WHAT TO WORK ON:
For each line below with the word "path", write out a copy.

DATASET CONTENT:

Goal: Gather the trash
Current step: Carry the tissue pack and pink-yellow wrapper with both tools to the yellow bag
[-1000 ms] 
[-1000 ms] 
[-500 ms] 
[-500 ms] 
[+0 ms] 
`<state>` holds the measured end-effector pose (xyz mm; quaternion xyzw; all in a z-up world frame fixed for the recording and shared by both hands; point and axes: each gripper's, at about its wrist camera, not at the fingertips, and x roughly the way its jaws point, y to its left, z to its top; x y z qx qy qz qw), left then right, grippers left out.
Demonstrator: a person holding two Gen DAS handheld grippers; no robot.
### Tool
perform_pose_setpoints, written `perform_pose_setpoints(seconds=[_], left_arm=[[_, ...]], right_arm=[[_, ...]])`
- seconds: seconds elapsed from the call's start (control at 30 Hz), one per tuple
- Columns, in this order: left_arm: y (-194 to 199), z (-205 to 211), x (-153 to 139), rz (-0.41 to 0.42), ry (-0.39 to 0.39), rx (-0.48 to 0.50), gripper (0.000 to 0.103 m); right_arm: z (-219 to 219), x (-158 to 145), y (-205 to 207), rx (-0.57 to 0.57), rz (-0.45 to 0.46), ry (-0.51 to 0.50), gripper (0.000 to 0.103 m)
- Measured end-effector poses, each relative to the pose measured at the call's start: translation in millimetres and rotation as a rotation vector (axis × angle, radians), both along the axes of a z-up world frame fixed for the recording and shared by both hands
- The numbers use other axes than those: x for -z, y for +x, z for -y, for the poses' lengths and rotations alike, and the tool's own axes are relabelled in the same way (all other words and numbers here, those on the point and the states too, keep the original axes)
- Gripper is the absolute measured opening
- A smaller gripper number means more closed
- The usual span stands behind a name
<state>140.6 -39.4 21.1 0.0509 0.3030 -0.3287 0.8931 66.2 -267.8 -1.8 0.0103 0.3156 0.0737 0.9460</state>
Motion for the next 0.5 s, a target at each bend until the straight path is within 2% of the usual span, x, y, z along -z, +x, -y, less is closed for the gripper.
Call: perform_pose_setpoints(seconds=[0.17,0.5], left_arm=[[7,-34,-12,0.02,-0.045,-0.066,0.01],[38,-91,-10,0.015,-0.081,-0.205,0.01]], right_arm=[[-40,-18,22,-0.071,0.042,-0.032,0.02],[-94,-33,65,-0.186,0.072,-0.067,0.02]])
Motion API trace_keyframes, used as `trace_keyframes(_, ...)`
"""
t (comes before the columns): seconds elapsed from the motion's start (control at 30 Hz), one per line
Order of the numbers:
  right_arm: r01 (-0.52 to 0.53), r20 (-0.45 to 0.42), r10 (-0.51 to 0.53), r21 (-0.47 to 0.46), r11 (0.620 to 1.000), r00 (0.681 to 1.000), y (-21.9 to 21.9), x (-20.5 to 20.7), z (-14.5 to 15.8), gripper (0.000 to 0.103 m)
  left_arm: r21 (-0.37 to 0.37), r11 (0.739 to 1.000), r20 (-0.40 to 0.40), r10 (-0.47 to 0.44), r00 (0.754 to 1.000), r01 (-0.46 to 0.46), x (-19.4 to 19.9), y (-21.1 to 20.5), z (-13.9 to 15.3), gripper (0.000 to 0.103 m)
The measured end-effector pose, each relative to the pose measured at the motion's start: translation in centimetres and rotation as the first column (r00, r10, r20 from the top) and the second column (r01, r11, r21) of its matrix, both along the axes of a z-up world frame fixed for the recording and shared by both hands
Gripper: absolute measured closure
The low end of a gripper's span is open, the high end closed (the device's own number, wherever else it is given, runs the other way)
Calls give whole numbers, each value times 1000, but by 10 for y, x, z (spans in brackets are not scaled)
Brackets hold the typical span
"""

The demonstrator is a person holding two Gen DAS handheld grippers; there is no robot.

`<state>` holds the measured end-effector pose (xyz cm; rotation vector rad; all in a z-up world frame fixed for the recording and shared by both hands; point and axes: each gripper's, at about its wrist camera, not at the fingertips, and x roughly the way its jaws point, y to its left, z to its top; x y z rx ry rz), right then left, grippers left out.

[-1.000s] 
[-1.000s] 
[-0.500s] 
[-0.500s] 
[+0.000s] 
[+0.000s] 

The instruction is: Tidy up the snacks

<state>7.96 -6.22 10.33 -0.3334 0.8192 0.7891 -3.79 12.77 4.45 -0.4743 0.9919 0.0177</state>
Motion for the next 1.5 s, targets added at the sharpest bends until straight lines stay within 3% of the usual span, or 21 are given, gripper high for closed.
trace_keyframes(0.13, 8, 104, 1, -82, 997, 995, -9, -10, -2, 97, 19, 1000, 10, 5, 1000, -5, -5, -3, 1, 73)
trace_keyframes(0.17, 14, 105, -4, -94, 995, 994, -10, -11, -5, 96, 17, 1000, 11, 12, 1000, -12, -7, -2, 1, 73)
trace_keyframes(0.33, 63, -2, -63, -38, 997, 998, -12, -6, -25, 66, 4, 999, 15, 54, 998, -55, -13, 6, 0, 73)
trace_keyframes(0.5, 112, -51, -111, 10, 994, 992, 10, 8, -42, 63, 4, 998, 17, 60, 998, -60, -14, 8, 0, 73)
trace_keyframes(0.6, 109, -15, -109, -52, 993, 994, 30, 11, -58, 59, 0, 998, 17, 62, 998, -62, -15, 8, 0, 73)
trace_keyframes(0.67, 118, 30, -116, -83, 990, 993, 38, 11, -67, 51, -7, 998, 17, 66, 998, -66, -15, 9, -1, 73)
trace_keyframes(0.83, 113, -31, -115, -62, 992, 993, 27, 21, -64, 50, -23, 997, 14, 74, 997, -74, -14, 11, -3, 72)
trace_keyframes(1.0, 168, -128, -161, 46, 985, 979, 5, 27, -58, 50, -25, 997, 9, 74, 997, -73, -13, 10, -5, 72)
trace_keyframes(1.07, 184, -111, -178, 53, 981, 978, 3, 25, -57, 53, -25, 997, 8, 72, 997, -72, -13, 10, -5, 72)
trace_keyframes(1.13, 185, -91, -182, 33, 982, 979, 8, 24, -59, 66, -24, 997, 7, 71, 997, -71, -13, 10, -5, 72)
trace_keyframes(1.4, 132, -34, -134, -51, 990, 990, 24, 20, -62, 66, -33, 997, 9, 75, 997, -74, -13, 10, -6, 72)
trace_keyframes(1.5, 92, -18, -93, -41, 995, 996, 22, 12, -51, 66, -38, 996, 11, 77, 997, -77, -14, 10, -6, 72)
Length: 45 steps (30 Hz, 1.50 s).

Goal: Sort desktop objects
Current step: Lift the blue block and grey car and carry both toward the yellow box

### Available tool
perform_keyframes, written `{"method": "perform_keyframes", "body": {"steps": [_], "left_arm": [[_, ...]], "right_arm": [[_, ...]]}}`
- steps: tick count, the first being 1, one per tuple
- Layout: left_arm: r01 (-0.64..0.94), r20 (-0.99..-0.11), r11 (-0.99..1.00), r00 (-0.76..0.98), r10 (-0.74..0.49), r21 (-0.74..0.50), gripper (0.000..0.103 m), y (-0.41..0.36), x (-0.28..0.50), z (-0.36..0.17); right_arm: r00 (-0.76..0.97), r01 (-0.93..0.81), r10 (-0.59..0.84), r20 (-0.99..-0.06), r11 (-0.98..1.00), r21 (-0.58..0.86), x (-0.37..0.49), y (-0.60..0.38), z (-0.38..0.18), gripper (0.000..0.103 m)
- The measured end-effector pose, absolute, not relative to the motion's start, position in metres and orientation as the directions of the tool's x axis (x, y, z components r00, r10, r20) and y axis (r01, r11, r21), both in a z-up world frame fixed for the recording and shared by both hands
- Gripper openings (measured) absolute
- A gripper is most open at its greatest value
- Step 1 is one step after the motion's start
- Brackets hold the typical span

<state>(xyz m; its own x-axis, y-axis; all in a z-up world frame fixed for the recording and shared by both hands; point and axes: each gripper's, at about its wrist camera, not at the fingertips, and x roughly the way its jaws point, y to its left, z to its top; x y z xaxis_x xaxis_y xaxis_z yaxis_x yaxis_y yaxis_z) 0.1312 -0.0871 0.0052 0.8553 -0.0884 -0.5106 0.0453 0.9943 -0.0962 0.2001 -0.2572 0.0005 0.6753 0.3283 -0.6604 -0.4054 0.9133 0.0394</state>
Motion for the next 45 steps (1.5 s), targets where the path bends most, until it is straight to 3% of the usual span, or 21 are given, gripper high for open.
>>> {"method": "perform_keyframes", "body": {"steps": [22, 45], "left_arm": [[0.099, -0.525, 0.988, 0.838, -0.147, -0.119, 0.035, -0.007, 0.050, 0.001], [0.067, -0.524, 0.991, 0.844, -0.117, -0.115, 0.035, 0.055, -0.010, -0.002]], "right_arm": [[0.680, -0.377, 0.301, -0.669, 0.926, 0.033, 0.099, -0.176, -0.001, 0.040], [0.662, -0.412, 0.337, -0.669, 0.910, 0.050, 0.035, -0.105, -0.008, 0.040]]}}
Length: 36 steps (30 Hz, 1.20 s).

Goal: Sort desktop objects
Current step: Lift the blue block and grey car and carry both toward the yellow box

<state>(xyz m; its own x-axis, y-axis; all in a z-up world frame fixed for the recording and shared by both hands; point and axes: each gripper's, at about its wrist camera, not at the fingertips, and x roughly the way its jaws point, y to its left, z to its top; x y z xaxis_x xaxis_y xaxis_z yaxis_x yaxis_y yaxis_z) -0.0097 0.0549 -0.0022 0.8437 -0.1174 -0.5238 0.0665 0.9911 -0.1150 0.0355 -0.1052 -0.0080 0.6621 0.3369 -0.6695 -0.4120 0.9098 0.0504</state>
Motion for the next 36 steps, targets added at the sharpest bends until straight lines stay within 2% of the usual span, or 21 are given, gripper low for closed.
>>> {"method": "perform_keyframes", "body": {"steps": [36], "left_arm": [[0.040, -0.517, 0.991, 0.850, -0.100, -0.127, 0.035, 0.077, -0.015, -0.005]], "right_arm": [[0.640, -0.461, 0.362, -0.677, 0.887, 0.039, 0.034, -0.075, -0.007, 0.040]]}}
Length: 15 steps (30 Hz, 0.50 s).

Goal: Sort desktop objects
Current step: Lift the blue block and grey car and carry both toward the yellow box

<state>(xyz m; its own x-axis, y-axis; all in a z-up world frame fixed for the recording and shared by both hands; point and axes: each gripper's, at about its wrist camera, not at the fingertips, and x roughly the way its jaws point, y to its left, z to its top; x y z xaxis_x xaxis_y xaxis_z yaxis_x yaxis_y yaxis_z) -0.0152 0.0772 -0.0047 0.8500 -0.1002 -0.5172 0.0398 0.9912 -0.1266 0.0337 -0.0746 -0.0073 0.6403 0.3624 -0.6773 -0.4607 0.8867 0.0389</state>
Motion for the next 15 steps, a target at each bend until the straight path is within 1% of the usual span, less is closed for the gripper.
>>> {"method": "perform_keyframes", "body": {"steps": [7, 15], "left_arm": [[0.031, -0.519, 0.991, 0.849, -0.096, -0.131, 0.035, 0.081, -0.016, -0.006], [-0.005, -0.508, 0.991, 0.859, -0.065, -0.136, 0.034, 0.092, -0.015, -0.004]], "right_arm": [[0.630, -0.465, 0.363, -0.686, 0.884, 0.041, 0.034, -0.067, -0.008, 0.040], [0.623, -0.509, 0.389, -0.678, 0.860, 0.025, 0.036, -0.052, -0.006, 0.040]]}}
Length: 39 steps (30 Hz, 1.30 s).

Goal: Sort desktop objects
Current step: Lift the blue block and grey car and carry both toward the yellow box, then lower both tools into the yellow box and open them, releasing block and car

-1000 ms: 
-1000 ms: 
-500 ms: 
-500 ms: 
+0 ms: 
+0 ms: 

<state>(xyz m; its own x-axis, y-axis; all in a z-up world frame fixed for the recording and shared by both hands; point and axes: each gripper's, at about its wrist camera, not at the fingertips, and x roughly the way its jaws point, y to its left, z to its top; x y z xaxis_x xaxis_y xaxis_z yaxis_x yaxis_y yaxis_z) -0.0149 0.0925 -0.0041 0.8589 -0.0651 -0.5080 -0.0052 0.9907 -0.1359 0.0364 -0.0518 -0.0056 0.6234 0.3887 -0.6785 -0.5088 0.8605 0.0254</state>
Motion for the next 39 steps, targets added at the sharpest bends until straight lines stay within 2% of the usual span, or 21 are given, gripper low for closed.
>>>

RESPONSE TO THE TASK:
Motion for the next 0.5 s, a target at each bend until the straight path is within 2% of the usual span, x, y, z along -z, +x, -y, less is closed for the gripper.
Motion for the next 45 steps (1.5 s), targets where the path bends most, until it is straight to 3% of the usual span, or 21 are given, gripper high for open.
Motion for the next 15 steps, a target at each bend until the straight path is within 1% of the usual span, less is closed for the gripper.

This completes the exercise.